Archive for March, 2019


On March 4, 2019, with SHARPS’s assistance, 14 occupational disease victims of Samsung collectively petitioned for workers compensation.

A majority of more than 200 new occupational-disease cases from Samsung Electronics Co., Ltd. and its affiliates are not covered by the compensation program that the conglomerate launched last year as part of arbitration with SHARPS, the labor advocacy group found.

New Victims

During the three months since the launch of the compensation scheme in Nov. 2018, SHARPS profiled 206 occupational disease victims from Samsung and a variety of its related companies or contractors, about 450 victims were profiled over the course of 11 years between 2007 and 2018, said the advocacy group in a press release on March 4.

About 127, or about 62 percent of the new victims, won’t benefit from the current compensation program because their diseases or workplaces are not stipulated to be covered by the program.  Also, on what appears to be a technicality, their diagnoses fell outside the timeframe covered by the program.



Falling Through the Cracks

Among such victims is Hong Kyong-hwa, 53 years old, who worked at a Samsung semiconductor lab in 1988-1992.  In 1997, about five years after her resignation from the company, she was diagnosed with lupus, the disease that was such a rarity it was scantly documented at that time in South Korea.  In 2018, about 22 years after her departure from Samsung, Hong was diagnosed with breast cancer.

She could not be compensated for either disease because she was not diagnosed with lupus within five years after her departure and with breast cancer within 15 years to be eligible for the compensation scheme.


Cho Seong-kwan, 43 years old, worked in a Samsung home appliance unit between 1998 and 2006.  In 2003, he received bone marrow transplants after being diagnosed with acute lymphoblastic leukemia.  He has since suffered chronic depression.  However, Hwang is not entitled to compensation under the program because his workplace is not within its scope which only includes semiconductor and LCD units.

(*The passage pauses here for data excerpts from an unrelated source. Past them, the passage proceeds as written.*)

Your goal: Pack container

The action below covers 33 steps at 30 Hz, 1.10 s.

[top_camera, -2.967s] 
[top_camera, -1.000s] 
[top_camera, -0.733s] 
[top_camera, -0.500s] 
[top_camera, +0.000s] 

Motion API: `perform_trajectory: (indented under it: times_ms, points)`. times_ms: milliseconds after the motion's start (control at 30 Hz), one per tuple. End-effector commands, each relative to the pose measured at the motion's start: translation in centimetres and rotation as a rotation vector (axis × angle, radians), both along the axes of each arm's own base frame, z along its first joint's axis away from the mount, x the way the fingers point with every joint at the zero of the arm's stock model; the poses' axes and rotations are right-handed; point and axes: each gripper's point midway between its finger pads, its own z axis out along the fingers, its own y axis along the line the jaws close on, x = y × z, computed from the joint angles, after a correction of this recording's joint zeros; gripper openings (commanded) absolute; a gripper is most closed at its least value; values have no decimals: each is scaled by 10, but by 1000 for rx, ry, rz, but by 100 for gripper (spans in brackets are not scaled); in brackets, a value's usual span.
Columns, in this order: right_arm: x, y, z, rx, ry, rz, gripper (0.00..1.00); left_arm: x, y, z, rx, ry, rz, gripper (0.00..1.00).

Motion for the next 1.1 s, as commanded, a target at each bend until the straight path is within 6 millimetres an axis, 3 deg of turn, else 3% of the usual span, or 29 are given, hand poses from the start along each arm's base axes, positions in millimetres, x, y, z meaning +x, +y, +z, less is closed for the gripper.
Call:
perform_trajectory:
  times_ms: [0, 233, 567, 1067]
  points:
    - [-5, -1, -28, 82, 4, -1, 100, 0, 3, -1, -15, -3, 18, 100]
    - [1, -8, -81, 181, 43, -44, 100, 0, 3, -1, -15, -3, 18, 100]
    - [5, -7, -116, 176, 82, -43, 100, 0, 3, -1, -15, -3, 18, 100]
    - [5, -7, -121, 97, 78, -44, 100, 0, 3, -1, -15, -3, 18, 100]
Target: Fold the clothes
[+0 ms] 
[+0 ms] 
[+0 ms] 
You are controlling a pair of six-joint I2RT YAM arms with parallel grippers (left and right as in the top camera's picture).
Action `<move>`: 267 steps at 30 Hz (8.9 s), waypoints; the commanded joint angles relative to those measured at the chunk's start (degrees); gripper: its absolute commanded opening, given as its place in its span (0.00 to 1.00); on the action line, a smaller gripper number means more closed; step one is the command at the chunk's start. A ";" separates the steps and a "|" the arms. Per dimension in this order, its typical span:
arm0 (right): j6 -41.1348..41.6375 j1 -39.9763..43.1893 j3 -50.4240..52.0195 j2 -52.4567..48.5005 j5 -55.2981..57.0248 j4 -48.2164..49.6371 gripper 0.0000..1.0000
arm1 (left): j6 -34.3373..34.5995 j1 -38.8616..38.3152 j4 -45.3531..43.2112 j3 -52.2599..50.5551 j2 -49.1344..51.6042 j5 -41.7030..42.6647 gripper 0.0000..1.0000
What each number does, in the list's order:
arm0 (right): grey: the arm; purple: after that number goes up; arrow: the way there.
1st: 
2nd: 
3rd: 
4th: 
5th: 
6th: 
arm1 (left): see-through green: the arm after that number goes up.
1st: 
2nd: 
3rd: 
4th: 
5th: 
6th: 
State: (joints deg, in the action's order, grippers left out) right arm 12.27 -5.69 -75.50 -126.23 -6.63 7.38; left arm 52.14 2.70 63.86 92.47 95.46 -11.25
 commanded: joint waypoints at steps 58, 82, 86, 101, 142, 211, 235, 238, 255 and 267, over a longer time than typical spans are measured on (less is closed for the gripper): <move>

Likewise, a 31-year-old researcher, identified by his surname Hwang, who died of leukemia three years of on-the-job chemical exposure at Samsung SDI, is not eligible because his company is not covered under the scheme.


Shift in Focus  

In a shift in focus, SHARPS is diversifying beyond holding Samsung directly responsible, by initiating campaigns to strengthen regulations to thwart workplace hazards and corporate abuse.  “Legislation must be strengthened to heavily penalize corporations when there are workplace fatalities,” weekly Hankyoreh 21 quoted Hwang Sang-ki, a SHARPS founder, as saying.

SHARPS will proactively assist the victims ineligible for the Samsung plan in petitioning for workers compensation, Kong Jeong-ok, a medical doctor and a SHARPS founder, told the liberal weekly magazine.

On March 4, with SHARPS’s assistance, 14 victims collectively filed for workers compensation.

As of March 2019, SHARPS has profiled 616 occupational-disease victims of Samsung and other electronics makers. Among them, only 137 received workers compensation while 185 died.